HOW TO COMPLETE THIS TASK:
Your answer must contain each line of the listing in which "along" appears, copied in full.

GIVEN MATERIAL:
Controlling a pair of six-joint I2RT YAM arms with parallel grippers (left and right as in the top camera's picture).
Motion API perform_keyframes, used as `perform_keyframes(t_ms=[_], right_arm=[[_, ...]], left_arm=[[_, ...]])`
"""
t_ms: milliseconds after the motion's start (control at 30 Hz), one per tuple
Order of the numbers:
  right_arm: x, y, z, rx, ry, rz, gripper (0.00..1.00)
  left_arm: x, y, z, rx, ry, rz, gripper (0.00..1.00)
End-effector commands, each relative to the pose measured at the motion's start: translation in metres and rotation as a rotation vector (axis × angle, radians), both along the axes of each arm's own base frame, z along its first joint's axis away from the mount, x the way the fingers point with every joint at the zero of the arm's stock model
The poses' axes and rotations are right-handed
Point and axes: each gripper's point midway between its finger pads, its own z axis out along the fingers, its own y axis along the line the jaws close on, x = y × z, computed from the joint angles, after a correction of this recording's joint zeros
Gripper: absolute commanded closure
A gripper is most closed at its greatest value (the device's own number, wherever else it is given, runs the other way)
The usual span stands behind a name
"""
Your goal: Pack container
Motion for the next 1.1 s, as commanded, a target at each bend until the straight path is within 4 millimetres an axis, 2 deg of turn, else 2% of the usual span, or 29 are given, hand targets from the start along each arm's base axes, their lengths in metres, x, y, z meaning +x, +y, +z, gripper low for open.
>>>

ANSWER TO THIS EXERCISE:
End-effector commands, each relative to the pose measured at the motion's start: translation in metres and rotation as a rotation vector (axis × angle, radians), both along the axes of each arm's own base frame, z along its first joint's axis away from the mount, x the way the fingers point with every joint at the zero of the arm's stock model
Point and axes: each gripper's point midway between its finger pads, its own z axis out along the fingers, its own y axis along the line the jaws close on, x = y × z, computed from the joint angles, after a correction of this recording's joint zeros
Motion for the next 1.1 s, as commanded, a target at each bend until the straight path is within 4 millimetres an axis, 2 deg of turn, else 2% of the usual span, or 29 are given, hand targets from the start along each arm's base axes, their lengths in metres, x, y, z meaning +x, +y, +z, gripper low for open.

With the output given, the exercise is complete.